* _EXERCISE GOAL_
Look through the data below, tally the lines where "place" occurs, and write the total alone.

* _DATA EXTRACT_

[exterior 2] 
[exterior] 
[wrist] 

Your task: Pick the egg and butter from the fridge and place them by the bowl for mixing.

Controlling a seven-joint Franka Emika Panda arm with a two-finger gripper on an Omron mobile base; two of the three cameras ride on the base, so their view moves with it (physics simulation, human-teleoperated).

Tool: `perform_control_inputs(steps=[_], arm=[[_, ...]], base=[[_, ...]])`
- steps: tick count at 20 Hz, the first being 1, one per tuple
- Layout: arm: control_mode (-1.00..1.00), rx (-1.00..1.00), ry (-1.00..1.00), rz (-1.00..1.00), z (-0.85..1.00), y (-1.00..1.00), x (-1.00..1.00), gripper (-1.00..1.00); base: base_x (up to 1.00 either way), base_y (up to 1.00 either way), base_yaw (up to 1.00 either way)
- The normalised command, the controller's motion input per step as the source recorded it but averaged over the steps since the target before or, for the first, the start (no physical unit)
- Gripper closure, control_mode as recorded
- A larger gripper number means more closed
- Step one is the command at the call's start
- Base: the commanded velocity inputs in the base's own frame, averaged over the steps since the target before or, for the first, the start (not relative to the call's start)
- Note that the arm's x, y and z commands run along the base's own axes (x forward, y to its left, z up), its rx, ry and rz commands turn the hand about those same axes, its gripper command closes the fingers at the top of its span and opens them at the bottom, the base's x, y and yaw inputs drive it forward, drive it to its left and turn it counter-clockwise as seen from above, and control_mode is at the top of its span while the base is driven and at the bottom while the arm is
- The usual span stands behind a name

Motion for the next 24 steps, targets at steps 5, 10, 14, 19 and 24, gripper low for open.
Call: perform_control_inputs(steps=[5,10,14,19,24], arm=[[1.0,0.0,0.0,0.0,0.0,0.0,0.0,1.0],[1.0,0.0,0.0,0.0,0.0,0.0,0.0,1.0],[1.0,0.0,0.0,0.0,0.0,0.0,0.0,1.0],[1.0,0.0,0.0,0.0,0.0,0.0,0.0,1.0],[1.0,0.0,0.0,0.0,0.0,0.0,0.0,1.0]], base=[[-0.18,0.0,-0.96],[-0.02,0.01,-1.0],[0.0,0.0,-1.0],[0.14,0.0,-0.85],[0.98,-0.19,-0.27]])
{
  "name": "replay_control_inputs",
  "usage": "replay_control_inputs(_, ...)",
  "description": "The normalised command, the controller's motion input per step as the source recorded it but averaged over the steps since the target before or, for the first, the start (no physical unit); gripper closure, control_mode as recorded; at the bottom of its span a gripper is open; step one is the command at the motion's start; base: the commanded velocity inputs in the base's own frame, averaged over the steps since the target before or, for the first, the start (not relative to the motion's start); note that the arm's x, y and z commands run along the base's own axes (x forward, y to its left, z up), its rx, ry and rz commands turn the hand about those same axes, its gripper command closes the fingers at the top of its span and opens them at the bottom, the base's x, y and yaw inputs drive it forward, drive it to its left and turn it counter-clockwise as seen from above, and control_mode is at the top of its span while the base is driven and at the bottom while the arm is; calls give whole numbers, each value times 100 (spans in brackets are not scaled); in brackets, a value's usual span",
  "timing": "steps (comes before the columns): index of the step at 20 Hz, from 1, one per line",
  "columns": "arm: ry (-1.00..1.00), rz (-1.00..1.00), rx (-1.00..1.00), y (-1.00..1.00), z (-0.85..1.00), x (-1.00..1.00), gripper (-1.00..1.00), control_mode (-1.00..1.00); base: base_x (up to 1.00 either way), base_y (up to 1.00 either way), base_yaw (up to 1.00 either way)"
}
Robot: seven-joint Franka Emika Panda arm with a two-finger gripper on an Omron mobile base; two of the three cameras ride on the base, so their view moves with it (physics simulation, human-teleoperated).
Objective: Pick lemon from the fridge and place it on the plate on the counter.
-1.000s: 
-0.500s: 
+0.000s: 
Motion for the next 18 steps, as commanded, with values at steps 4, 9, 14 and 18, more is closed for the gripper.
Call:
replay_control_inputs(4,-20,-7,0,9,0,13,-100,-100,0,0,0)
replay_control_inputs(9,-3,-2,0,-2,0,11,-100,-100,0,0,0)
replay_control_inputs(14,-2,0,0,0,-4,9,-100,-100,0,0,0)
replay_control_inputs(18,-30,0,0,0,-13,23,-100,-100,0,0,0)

* _WRITTEN SOLUTION_
2